### Practice - Python for data scientists II - accessing data - scraping

Answer all **Questions**

In many cases as a data scientist, you’ll have access to data via database, csv format, or an Application Programming Interface (API). However, there are times when the data you want can only be accessed as part of a web page. In this case you will want to use a technique called *web scraping* to get the data from the web page and format it for further analysis.

In this notebook, we will go over how to work with the `Requests` and `BeautifulSoup` Python libraries in order to make use of data from web pages. The `Requests` module lets you integrate your Python programs with web services, while the `BeautifulSoup` module is designed to facilitate extracting data from parsed HTML. 

After an introduction to each library, we'll scrape weather forecasts from the National Weather Service using `Python 3`, the `Requests` and `BeautifulSoup` libraries, and then load the data into a `Pandas` dataframe for further analysis.

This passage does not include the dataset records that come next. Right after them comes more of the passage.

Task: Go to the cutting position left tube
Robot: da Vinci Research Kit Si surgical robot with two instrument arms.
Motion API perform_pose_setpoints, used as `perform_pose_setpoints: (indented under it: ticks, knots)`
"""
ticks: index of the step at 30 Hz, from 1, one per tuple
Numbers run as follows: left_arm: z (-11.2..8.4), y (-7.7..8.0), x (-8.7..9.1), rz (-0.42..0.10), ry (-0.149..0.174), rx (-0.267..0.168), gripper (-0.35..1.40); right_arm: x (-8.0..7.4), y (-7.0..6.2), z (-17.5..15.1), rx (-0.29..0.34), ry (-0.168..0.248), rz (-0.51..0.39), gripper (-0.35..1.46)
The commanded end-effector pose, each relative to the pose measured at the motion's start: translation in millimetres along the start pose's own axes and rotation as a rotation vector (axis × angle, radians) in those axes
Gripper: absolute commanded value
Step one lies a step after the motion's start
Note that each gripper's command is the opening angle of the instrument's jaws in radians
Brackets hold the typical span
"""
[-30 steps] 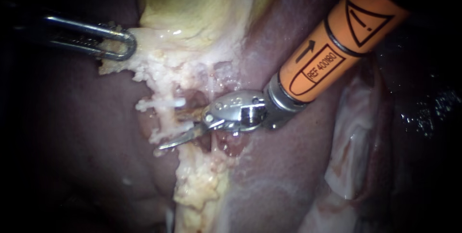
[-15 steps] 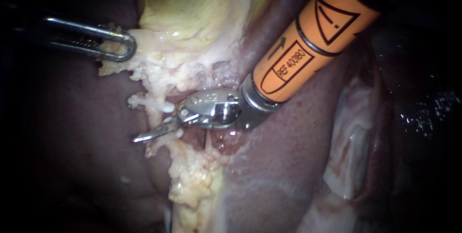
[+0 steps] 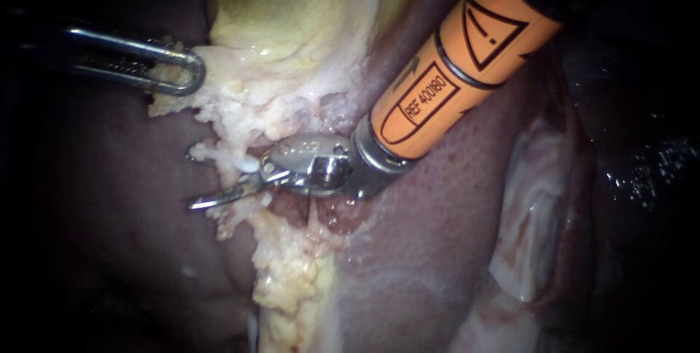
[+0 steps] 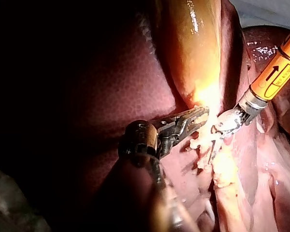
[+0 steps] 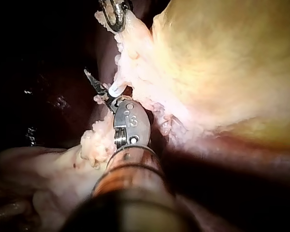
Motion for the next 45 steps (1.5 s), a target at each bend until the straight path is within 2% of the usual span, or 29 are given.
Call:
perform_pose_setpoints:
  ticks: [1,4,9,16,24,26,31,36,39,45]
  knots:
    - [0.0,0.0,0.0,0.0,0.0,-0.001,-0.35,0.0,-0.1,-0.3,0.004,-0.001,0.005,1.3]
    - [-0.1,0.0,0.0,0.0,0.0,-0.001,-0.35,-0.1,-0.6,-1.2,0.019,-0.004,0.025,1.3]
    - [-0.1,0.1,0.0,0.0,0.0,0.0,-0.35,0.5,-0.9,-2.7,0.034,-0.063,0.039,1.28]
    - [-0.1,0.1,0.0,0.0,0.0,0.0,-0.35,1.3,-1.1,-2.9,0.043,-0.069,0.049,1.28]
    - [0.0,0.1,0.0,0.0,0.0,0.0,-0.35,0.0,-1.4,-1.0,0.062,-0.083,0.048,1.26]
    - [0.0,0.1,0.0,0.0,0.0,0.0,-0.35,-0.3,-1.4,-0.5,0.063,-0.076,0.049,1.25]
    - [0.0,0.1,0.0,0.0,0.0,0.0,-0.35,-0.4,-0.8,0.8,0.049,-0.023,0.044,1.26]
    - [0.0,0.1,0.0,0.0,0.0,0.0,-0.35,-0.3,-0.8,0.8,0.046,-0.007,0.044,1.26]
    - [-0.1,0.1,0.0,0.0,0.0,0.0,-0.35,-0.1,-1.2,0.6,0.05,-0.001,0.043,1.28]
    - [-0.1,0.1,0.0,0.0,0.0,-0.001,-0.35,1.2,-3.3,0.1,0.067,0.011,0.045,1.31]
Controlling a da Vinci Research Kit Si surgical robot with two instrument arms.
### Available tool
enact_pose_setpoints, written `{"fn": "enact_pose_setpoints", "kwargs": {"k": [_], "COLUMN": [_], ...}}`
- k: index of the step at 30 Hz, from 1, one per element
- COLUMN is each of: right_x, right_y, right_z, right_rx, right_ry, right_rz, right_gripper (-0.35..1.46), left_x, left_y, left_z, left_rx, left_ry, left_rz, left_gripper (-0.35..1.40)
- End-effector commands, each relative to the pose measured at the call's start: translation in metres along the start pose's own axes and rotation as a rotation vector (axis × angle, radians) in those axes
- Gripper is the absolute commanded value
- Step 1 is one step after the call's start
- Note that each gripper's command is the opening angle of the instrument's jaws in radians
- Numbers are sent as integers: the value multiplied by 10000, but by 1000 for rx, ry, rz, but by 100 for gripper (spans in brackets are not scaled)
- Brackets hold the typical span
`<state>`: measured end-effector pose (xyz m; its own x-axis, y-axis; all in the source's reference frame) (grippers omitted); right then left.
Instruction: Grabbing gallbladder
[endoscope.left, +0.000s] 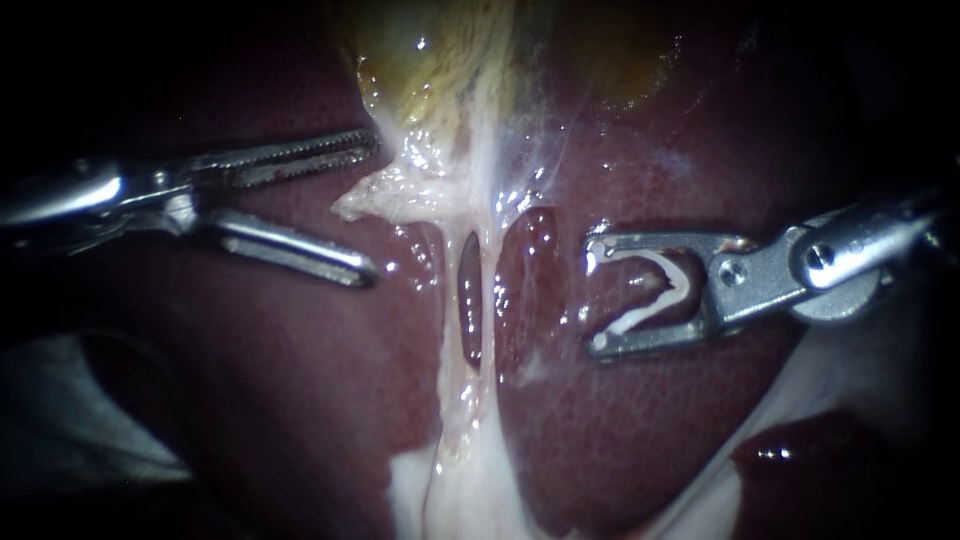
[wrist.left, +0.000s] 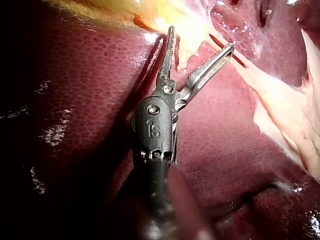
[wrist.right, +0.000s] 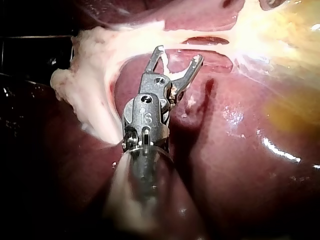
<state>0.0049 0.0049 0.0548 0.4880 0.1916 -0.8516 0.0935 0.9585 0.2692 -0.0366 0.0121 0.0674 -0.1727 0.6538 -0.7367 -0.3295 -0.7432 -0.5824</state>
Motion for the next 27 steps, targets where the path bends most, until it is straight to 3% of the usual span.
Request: {"fn": "enact_pose_setpoints", "kwargs": {"k": [1,8,18,27], "right_x": [0,0,0,0], "right_y": [0,0,0,0], "right_z": [0,0,0,0], "right_rx": [0,0,0,0], "right_ry": [0,0,0,0], "right_rz": [0,0,0,0], "right_gripper": [50,50,50,50], "left_x": [-1,-16,-36,-44], "left_y": [-1,-8,-11,-9], "left_z": [4,11,14,11], "left_rx": [1,13,35,49], "left_ry": [-1,-3,-45,-84], "left_rz": [-16,-67,-116,-149], "left_gripper": [67,52,25,-35]}}
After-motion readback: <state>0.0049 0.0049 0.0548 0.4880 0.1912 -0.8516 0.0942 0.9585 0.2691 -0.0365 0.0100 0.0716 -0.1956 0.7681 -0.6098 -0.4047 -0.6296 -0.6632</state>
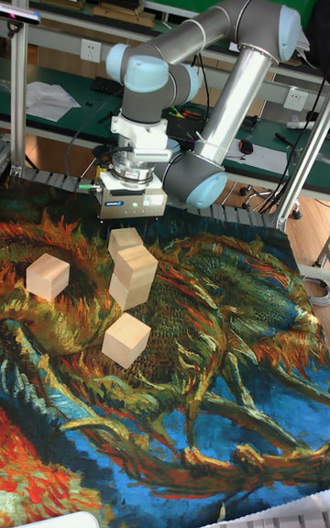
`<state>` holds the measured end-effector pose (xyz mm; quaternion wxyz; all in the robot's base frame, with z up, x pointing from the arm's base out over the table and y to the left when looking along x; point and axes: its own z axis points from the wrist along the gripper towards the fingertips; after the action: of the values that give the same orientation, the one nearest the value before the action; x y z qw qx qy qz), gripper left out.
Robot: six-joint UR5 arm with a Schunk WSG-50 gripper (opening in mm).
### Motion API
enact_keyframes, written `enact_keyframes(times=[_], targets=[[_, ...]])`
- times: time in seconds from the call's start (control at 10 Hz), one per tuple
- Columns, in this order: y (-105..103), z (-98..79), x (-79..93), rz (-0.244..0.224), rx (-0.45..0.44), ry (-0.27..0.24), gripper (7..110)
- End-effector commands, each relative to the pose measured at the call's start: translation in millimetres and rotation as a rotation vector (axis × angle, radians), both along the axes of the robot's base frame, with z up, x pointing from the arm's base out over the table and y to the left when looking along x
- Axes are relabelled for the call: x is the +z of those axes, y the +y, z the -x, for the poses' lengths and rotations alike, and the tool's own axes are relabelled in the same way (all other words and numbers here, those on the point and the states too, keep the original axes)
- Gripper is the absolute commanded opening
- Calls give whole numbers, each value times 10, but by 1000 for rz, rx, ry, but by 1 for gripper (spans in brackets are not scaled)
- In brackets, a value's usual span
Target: Stack the blocks in a vertical line of five
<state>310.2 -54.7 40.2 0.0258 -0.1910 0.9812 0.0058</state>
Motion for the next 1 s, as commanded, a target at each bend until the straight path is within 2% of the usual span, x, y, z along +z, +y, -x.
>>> enact_keyframes(times=[0.0,0.3,0.9], targets=[[9,-24,-26,5,-5,-14,88],[-35,-55,-77,20,52,-13,88],[-21,-121,-266,26,53,-22,88]])
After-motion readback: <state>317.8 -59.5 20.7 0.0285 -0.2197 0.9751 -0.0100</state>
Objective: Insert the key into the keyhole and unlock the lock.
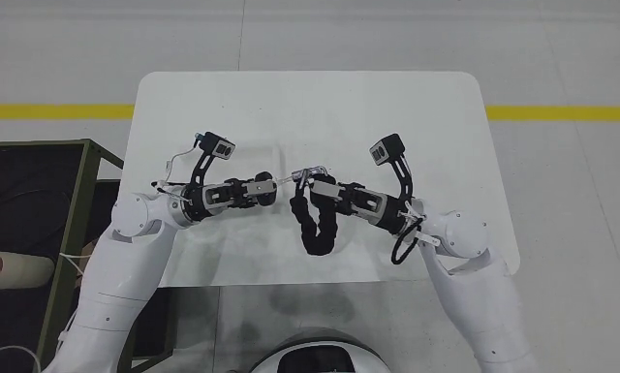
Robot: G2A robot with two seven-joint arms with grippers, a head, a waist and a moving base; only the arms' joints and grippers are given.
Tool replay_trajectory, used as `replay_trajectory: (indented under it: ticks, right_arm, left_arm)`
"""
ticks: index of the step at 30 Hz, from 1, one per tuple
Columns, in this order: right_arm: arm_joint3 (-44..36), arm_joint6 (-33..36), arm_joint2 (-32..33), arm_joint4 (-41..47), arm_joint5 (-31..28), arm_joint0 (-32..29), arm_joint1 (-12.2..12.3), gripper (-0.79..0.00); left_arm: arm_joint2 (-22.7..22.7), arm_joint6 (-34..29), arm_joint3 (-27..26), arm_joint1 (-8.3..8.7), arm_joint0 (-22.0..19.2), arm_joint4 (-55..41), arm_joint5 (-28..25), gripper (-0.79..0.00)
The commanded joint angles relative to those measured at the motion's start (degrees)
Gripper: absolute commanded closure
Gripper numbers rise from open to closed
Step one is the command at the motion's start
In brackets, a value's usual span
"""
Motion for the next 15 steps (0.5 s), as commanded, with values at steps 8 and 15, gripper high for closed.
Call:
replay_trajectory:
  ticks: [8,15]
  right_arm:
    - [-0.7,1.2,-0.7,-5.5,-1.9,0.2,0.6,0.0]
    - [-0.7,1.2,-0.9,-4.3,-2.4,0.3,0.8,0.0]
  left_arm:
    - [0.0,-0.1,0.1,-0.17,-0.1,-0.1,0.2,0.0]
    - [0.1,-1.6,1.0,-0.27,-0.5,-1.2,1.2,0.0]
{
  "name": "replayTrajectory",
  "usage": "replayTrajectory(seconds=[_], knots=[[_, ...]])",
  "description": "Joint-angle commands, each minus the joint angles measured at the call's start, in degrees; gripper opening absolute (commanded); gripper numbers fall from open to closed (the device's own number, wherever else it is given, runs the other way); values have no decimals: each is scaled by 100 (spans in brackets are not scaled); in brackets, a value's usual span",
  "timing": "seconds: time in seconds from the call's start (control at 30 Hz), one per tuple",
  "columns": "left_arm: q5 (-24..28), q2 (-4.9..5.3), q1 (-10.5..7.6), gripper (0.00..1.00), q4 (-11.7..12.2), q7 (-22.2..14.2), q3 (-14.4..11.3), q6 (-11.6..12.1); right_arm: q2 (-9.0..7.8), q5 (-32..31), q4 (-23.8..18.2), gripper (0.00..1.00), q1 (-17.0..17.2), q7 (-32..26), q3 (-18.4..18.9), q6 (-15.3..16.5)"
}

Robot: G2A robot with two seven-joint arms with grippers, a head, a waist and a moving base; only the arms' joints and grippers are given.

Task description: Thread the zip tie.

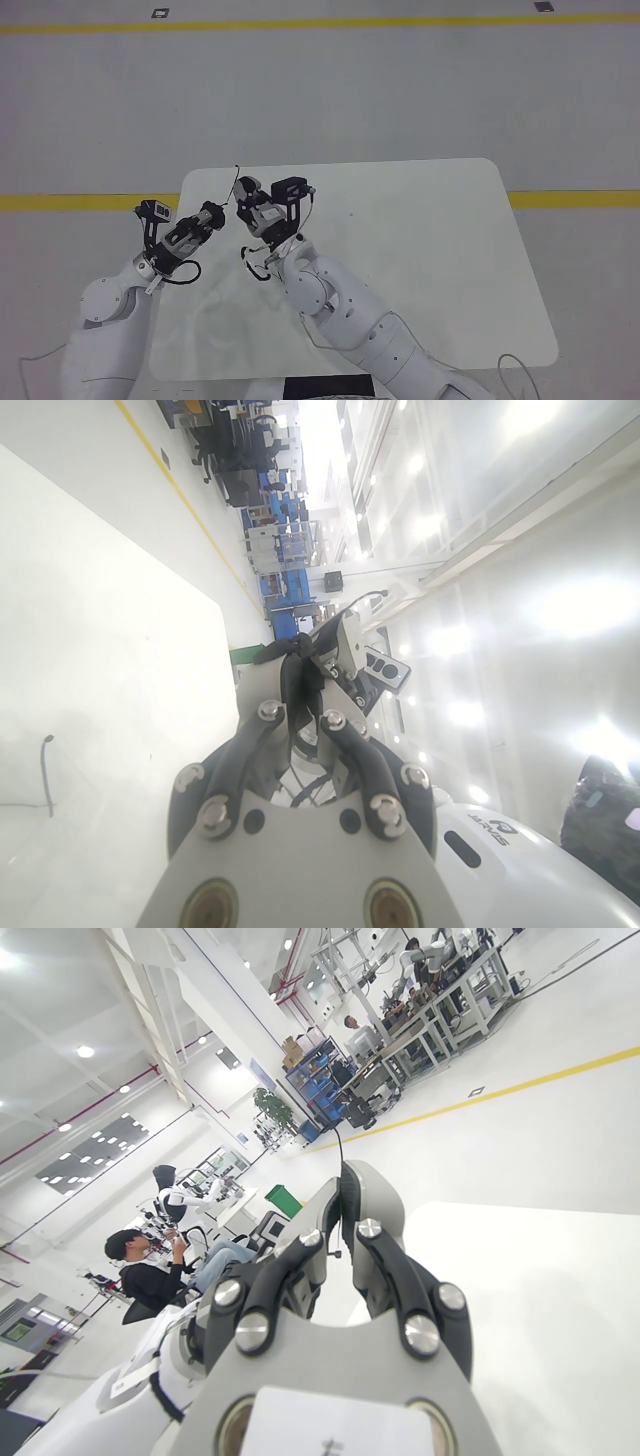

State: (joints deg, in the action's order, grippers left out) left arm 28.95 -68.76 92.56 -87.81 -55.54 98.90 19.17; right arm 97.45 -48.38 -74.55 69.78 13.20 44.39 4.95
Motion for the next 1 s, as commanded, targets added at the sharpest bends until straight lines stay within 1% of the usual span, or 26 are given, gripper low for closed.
replayTrajectory(seconds=[0.0,0.6,0.97], knots=[[0,0,0,0,0,0,0,0,-1,-9,-7,0,12,-46,5,18],[0,0,0,0,0,0,0,0,40,0,89,0,9,-161,41,2],[0,0,0,0,0,0,0,0,60,-12,69,0,24,-71,71,71]])
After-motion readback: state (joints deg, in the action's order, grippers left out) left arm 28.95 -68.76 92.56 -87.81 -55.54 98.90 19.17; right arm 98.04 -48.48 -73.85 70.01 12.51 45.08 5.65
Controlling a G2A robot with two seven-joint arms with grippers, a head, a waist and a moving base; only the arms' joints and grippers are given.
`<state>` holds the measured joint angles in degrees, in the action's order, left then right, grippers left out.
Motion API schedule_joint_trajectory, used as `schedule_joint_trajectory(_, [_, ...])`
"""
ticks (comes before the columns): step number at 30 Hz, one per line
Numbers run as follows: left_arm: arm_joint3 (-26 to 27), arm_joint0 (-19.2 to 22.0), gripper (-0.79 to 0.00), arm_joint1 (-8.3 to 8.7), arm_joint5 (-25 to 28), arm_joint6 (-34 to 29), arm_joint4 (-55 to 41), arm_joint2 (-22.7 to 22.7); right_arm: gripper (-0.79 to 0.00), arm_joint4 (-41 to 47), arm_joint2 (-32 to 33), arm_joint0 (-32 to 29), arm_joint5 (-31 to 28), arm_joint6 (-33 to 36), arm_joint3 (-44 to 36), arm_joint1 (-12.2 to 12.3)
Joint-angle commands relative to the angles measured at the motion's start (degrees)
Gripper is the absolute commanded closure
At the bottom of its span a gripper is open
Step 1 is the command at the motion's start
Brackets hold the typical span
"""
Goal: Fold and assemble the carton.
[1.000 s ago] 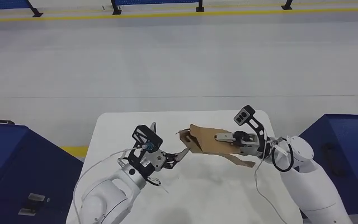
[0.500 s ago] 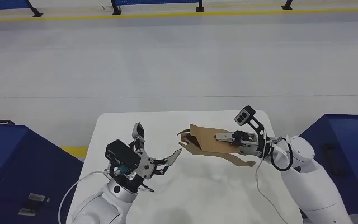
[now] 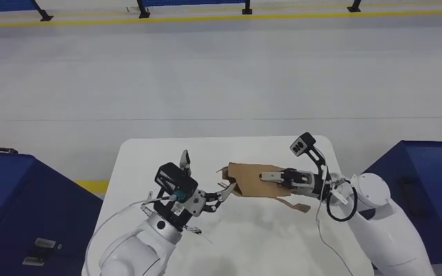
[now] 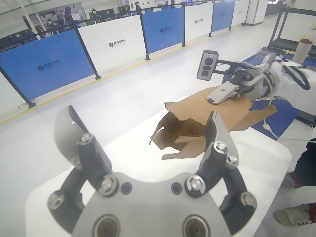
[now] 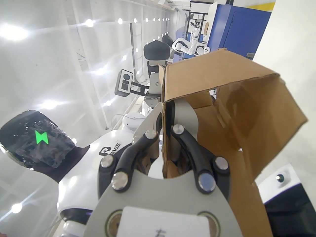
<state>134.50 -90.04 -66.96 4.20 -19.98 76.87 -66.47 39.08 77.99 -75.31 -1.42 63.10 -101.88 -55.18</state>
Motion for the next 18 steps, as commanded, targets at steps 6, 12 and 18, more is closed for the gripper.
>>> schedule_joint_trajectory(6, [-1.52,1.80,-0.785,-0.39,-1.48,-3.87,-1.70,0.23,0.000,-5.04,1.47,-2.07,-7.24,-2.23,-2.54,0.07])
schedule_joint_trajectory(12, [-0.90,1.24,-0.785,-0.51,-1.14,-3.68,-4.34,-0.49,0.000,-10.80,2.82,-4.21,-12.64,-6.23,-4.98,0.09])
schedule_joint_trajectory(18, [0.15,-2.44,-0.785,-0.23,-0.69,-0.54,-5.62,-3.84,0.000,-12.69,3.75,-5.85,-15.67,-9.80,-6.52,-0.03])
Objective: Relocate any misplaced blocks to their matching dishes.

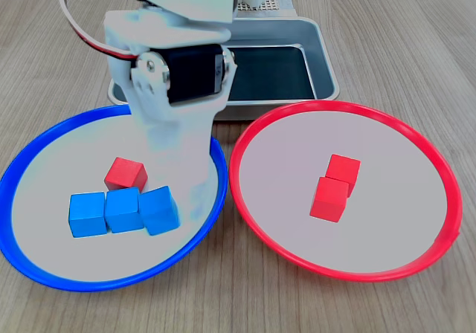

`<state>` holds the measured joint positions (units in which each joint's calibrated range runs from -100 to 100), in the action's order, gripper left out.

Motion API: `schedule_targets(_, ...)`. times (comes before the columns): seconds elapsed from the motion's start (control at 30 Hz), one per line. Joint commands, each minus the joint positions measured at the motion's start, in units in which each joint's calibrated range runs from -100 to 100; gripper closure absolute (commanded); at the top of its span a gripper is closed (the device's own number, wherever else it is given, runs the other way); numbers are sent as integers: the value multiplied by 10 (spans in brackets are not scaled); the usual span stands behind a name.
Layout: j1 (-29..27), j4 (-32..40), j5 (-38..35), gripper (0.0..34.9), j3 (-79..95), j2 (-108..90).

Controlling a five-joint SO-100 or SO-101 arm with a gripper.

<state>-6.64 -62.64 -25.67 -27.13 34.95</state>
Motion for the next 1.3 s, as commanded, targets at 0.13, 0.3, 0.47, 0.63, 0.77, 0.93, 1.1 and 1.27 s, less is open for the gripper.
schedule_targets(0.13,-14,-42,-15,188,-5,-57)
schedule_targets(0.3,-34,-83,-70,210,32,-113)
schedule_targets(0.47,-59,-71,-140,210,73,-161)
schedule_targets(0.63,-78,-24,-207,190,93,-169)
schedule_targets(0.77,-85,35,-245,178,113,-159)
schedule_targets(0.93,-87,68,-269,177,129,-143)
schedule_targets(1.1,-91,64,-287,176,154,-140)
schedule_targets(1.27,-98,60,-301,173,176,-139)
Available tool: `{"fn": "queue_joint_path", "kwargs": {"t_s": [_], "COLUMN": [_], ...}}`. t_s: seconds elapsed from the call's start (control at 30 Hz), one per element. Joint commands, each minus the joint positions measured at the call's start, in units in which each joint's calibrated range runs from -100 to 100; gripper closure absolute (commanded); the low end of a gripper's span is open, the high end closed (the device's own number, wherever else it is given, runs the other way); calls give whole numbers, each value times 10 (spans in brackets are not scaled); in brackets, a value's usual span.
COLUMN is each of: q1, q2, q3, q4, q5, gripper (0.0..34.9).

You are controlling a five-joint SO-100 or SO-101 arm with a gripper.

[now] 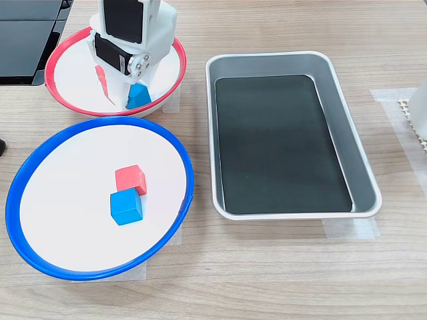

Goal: Relocate any misplaced blocks to their matching dishes.

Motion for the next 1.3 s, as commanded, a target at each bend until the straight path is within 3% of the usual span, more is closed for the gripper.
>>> {"fn": "queue_joint_path", "kwargs": {"t_s": [0.0, 0.43, 0.63, 1.0, 1.27], "q1": [-5, -38, -84, -175, -183], "q2": [-26, -87, -81, -29, 30], "q3": [-25, -91, -97, -102, -127], "q4": [8, 13, 14, -25, -67], "q5": [-3, -24, -46, -72, -77], "gripper": [346, 346, 346, 346, 346]}}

[Scrapy](https://scrapy.org/) is another web scraping library that also includes a web crawling pipeline. Its a little more difficult to use, but provides greater functionality.

Prerequisites:    
- Python 3 programming    
- Pandas   
- Basic HTML, CSS tag knowledge  
- Basic understanding of HTTP requests   

References:    
Beautiful Soup Documentation  
- https://www.crummy.com/software/BeautifulSoup/bs4/doc/#   

How To Work with Web Data Using Requests and Beautiful Soup with Python 3  
- https://www.digitalocean.com/community/tutorials/how-to-work-with-web-data-using-requests-and-beautiful-soup-with-python-3

Tutorial: Python Web Scraping Using BeautifulSoup   
- https://www.dataquest.io/blog/web-scraping-tutorial-python/   

StackOverflow, Difference between BeautifulSoup and Scrapy crawler?         
- https://stackoverflow.com/questions/19687421/difference-between-beautifulsoup-and-scrapy-crawler   


# In addition to Python 3, make sure the following libraries are installed
# Note: This is a non-executable cell

$ pip install pandas   
$ pip install requests
$ pip install beautifulsoup4

### The requests library

The `requests` library is the standard library for making HTTP requests in Python. It abstracts the complexities of making HTTP requests behind a relatively simple API.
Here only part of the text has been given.